Gov. Gretchen Whitmer announced 21 state highway projects for the 2021 construction season.

The Michigan Department of Transportation (MDOT) projects are funded through its budget and the $3.5 billion Rebuilding Michigan bonding program.

Whitmer announced the projects on Tuesday.

“This is all about keeping Michigan drivers safe on the road,” Whitmer said in a statement. “By taking action now through the Rebuilding Michigan plan, we can start fixing state roads immediately and save money in the long run by cutting down the need for more costly repairs later. The Rebuilding Michigan plan is financed without an increase at the gas pump, and it’ll help jumpstart our economy by creating thousands of good-paying construction jobs.”

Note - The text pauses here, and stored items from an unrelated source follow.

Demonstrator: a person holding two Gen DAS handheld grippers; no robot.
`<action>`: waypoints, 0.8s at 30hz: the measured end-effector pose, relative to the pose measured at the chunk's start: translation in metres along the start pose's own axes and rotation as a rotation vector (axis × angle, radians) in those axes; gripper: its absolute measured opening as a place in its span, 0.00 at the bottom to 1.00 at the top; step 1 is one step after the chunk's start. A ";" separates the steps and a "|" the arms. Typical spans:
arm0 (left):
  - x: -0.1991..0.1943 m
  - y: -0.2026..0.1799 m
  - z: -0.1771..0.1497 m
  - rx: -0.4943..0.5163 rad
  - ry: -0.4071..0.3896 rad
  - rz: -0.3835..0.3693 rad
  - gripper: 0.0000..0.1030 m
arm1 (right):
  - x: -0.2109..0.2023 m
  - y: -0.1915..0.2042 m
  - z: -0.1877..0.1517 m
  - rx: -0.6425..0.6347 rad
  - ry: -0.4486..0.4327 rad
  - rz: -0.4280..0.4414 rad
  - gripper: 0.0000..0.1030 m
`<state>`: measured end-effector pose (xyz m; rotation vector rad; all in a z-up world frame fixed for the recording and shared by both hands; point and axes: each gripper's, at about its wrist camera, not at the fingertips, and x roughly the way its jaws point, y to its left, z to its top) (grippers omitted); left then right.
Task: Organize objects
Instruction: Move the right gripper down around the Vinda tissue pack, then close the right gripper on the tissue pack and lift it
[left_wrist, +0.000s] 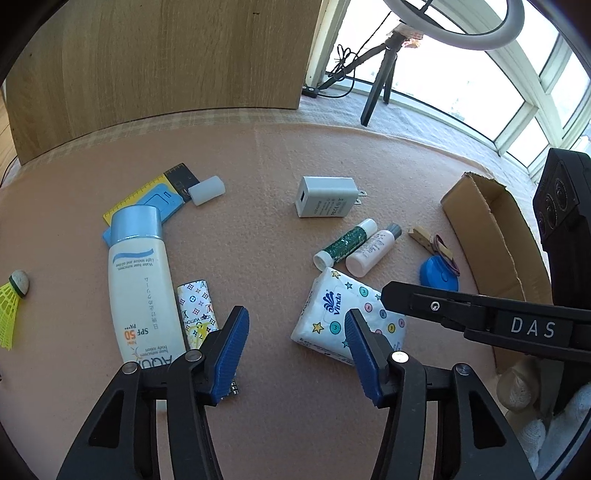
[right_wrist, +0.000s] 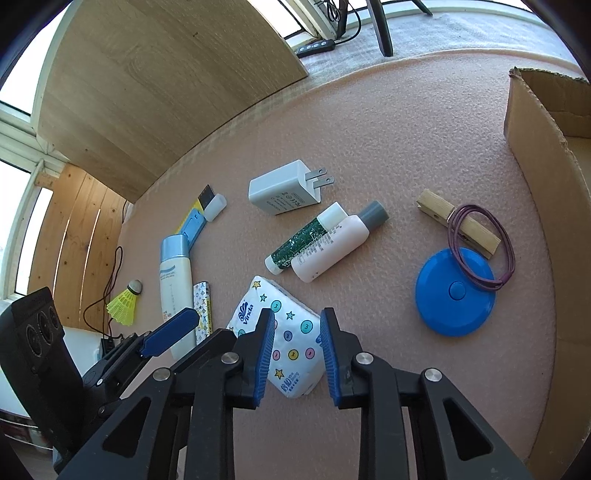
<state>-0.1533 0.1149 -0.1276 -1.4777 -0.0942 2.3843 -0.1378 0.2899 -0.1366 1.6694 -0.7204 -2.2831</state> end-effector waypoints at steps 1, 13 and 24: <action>0.002 0.000 0.001 0.002 0.002 -0.006 0.53 | 0.000 -0.001 0.001 0.003 -0.004 -0.006 0.22; 0.011 -0.007 -0.006 0.022 0.044 -0.100 0.36 | 0.011 -0.005 -0.014 0.040 0.058 0.041 0.22; 0.002 -0.022 -0.032 0.055 0.064 -0.169 0.26 | 0.001 -0.014 -0.036 0.060 0.064 0.050 0.19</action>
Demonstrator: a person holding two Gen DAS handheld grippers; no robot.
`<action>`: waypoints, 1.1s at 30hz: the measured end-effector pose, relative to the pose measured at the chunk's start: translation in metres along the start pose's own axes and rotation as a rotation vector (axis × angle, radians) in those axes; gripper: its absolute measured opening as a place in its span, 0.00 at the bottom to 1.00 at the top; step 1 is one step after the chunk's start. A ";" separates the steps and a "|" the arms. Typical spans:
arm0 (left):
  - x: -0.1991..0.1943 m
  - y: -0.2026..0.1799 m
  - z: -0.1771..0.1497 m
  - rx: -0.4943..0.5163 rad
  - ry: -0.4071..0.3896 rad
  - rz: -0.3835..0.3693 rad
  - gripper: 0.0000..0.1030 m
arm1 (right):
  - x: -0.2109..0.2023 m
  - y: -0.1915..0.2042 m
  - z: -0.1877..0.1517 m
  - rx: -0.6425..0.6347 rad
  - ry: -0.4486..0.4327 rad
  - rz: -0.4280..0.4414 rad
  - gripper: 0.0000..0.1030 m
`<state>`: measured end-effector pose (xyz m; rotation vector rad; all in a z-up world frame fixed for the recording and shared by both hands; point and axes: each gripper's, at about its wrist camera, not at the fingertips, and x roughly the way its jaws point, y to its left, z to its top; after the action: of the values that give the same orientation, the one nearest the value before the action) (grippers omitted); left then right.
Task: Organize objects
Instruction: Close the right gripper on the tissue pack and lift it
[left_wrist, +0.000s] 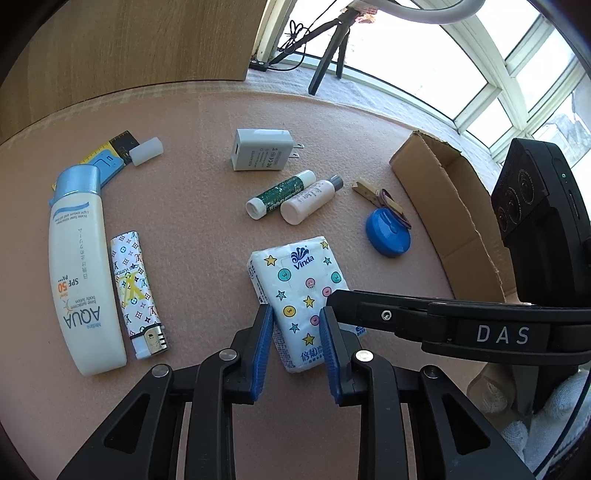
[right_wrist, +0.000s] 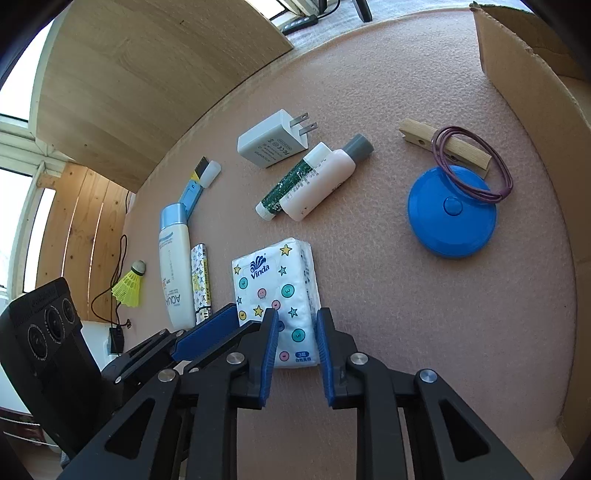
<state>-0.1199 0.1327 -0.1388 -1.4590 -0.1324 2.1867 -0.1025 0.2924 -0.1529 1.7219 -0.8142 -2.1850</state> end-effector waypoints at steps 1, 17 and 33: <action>-0.001 -0.001 -0.002 0.007 0.004 -0.003 0.26 | -0.001 -0.001 -0.002 -0.002 0.001 0.001 0.19; 0.009 -0.013 -0.004 0.053 0.021 0.059 0.64 | 0.007 0.030 0.003 -0.199 -0.029 -0.160 0.46; 0.008 -0.017 -0.003 0.027 0.008 0.037 0.55 | 0.010 0.040 0.000 -0.245 -0.011 -0.149 0.30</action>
<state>-0.1140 0.1506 -0.1407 -1.4662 -0.0737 2.2032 -0.1109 0.2547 -0.1389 1.6958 -0.4100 -2.2800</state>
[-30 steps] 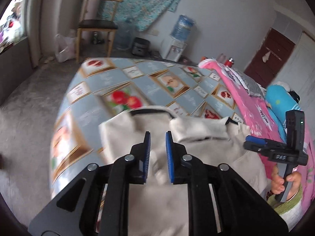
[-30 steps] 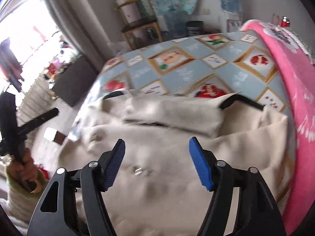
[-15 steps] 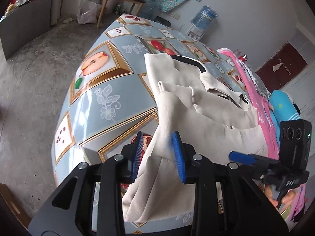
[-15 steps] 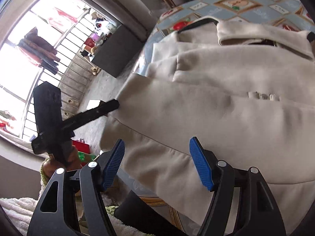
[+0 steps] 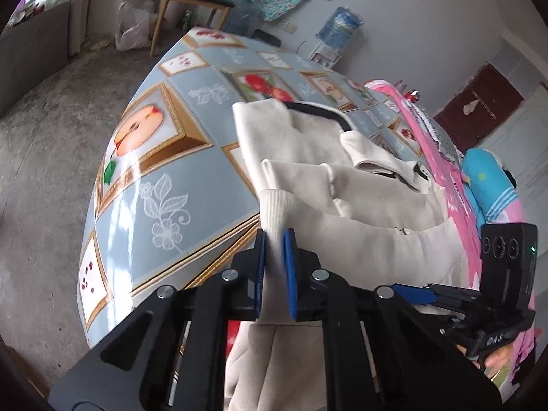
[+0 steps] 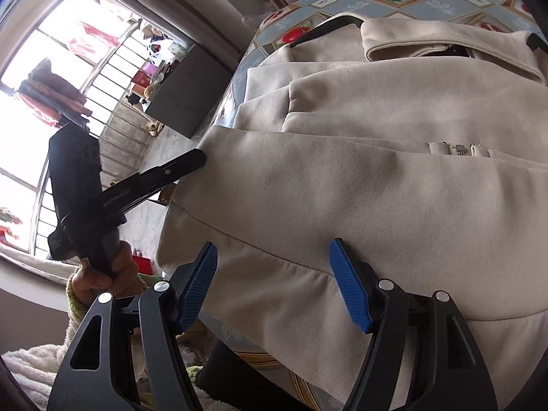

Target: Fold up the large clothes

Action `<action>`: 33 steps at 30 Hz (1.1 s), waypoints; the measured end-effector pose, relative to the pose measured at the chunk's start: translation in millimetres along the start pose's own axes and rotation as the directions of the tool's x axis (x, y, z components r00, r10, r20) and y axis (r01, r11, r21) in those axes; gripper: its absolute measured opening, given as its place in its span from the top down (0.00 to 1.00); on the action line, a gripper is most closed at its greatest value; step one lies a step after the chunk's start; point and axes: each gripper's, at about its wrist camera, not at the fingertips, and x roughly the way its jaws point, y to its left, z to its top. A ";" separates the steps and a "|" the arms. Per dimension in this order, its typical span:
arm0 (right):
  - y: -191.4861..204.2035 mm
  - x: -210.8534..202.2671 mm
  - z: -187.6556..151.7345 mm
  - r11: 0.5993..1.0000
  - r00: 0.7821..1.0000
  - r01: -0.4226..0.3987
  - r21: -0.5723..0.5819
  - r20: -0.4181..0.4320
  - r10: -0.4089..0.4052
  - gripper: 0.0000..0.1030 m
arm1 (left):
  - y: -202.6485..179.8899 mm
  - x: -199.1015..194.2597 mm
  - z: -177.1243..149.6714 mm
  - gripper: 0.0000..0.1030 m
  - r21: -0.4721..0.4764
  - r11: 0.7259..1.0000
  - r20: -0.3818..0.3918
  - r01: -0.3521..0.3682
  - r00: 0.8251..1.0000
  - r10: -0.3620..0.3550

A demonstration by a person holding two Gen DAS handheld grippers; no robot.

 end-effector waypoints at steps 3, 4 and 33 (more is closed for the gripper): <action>-7.3 -3.6 3.4 0.997 0.999 -0.044 0.064 0.002 0.044 0.35 | -18.2 -18.5 -2.6 0.94 0.082 0.997 0.051 0.014 0.999 -0.018; -10.2 -4.8 4.1 0.995 0.998 -0.060 0.084 0.004 0.060 0.35 | -26.6 -25.3 -4.7 0.94 0.119 0.993 0.067 0.015 0.997 -0.023; -43.0 3.8 10.6 0.797 0.899 -0.421 0.434 0.081 0.431 0.93 | -119.3 -46.4 -91.9 0.47 0.573 0.814 0.049 -0.092 0.996 0.078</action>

The program aims to rebuild the state highways and bridges that carry the most traffic.

“The heavy construction industry stands ready, willing and able to tackle the construction projects that Governor Whitmer’s Rebuilding Michigan plan will deliver,” Lance Binoniemi, vice president of government affairs for the Michigan Infrastructure and Transportation Association, said in a statement. “Michigan’s roads and bridges are in desperate need of repair, and this will go a long way towards supporting that need.”

Projects starting or resuming in March include:

  • Continuation of a $121.5 million investment to rebuild I-94 Business Loop, connect US-31 to I-94, and rebuild I-94 between Britain Avenue and I-196 in Benton Township, Berrien County.
  • Rebuilding 3.4 miles of M-3 (Gratiot Avenue) between 11 Mile and 14 Miles roads in Roseville, investing $60 million over two years.
  • $24 million to make extensive improvements to six bridges at the US-31/M-104 interchange in Grand Haven, Spring Lake and Ferrysburg in Ottawa County.
  • Rebuilding 12 miles of southbound I-196 from Holland to Saugatuck/Douglas in Allegan County. This $34 million investment includes road rebuilding, culvert replacements, bridge improvements, and replacing the Saugatuck Rest Area.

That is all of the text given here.